### Extracted information:
Content starts

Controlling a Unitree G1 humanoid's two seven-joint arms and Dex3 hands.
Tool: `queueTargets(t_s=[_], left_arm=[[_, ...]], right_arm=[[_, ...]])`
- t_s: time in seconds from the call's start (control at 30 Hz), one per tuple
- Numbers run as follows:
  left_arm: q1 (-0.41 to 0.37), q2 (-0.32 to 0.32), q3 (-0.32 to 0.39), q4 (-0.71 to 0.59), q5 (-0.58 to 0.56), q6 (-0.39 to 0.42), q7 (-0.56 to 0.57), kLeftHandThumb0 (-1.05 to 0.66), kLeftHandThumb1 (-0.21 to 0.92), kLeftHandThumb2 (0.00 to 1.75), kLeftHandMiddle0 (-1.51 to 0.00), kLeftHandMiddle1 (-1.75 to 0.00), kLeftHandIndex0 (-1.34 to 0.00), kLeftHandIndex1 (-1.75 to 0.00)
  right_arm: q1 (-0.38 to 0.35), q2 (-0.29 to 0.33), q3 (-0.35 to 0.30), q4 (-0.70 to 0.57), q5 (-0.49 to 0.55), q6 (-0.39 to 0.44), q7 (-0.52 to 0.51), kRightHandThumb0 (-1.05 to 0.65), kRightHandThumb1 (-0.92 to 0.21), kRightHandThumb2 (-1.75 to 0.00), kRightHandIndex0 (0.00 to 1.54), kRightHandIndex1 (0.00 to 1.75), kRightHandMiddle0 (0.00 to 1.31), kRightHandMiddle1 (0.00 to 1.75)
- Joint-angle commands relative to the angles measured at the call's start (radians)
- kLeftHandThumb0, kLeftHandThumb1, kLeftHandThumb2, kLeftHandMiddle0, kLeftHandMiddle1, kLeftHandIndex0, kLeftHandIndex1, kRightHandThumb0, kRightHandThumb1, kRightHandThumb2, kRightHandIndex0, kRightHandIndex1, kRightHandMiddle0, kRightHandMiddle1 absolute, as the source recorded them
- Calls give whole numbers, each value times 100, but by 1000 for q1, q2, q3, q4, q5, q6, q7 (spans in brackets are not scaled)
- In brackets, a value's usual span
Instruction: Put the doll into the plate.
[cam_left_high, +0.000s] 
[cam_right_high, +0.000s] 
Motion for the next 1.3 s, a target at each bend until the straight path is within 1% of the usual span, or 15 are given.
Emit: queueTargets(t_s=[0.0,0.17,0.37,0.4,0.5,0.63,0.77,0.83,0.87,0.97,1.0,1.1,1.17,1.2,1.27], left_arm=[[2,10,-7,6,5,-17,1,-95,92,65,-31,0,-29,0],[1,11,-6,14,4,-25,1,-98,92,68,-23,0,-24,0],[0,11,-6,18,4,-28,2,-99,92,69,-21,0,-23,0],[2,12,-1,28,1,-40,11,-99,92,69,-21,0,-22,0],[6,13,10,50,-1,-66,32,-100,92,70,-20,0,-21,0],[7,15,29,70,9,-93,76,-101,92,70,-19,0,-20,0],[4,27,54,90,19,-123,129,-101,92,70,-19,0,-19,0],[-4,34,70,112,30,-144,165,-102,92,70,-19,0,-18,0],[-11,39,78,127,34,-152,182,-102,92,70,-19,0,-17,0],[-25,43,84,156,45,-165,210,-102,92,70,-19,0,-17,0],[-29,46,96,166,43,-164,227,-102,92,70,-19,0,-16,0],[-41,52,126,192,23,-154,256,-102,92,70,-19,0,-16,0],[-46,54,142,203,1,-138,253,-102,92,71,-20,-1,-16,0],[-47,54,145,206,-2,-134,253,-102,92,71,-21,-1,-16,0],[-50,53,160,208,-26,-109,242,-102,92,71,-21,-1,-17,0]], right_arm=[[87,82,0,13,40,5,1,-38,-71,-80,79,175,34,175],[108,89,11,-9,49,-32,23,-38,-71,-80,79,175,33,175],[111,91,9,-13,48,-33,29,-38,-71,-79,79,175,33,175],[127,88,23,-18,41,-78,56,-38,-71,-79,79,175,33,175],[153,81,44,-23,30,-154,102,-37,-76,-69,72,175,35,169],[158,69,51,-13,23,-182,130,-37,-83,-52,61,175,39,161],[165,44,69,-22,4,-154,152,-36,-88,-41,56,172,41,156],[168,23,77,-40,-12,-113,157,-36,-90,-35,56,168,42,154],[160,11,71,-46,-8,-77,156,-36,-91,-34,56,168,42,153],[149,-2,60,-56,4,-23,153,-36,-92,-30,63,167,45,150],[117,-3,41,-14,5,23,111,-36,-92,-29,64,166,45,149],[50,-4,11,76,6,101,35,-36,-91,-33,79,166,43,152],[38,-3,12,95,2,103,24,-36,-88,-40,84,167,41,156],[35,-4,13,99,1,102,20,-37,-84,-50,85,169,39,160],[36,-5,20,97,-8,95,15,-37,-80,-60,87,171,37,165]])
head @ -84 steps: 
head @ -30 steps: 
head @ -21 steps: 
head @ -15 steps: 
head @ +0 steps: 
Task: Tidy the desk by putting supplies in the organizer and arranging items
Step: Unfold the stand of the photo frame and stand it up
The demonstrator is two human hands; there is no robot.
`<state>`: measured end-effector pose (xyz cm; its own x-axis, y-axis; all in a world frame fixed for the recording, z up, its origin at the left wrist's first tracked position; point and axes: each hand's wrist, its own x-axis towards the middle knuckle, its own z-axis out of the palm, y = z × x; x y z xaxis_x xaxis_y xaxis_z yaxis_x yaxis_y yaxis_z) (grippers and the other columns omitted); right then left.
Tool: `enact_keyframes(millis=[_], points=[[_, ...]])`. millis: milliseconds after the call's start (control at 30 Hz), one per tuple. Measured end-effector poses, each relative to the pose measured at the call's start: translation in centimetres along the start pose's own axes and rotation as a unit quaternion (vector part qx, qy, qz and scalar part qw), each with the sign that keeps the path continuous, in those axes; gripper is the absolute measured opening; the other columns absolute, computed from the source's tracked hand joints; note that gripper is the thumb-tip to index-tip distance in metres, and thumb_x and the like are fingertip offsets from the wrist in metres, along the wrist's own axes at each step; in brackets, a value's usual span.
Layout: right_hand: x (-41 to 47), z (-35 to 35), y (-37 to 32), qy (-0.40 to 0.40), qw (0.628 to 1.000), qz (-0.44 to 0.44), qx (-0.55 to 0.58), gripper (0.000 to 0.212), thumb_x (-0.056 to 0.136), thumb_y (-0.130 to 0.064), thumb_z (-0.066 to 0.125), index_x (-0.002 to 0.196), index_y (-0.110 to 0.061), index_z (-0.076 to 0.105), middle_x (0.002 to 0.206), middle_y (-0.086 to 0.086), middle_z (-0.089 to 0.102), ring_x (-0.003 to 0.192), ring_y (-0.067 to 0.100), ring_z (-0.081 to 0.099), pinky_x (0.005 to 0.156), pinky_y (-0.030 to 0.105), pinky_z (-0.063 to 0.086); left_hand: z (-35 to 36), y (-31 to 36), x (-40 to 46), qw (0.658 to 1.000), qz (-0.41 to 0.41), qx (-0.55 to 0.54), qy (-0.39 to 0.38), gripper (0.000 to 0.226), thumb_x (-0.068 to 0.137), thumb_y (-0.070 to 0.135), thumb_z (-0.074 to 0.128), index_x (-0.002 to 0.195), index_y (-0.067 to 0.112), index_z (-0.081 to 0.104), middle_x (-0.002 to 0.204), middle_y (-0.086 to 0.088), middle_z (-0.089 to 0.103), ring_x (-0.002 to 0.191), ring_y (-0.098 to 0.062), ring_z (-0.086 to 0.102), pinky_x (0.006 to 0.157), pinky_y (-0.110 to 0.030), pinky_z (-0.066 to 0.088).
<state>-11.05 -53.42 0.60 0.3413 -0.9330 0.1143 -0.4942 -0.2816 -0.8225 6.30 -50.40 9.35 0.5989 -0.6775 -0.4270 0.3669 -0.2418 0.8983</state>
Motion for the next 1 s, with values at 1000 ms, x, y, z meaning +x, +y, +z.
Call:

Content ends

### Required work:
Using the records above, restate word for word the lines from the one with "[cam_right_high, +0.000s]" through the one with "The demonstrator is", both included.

### Response to this task:
[cam_right_high, +0.000s] 
Motion for the next 1.3 s, a target at each bend until the straight path is within 1% of the usual span, or 15 are given.
Emit: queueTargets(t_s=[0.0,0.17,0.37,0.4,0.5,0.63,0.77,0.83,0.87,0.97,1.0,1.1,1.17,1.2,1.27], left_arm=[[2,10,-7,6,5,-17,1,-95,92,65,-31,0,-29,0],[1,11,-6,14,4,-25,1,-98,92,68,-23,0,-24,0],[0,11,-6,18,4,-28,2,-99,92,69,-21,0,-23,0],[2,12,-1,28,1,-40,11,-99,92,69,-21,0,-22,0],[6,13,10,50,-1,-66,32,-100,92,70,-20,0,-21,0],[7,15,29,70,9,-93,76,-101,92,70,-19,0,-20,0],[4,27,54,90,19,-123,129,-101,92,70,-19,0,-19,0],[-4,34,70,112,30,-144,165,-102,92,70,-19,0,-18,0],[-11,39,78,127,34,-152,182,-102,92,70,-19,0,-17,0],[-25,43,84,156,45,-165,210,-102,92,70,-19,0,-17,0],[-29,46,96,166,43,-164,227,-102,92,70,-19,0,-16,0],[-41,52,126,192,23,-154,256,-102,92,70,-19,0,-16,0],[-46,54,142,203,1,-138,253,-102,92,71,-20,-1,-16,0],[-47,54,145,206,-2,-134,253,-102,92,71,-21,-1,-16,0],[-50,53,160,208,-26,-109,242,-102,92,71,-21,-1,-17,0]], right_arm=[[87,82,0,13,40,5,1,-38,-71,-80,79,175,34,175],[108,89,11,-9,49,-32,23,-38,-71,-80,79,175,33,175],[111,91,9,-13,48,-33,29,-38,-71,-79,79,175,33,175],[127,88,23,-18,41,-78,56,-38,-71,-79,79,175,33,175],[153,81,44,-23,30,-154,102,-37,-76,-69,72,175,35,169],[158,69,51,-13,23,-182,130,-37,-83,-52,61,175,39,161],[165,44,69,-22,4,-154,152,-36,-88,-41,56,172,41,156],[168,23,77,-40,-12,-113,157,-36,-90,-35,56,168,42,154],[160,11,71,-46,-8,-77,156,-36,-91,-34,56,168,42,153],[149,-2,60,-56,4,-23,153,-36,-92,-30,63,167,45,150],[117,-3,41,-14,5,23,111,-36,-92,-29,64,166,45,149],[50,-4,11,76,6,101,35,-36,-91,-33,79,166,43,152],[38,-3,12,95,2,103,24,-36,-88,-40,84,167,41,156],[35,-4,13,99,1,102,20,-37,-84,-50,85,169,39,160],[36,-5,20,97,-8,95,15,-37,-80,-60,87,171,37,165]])
head @ -84 steps: 
head @ -30 steps: 
head @ -21 steps: 
head @ -15 steps: 
head @ +0 steps: 
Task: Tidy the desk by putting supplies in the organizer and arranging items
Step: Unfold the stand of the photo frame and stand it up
The demonstrator is two human hands; there is no robot.

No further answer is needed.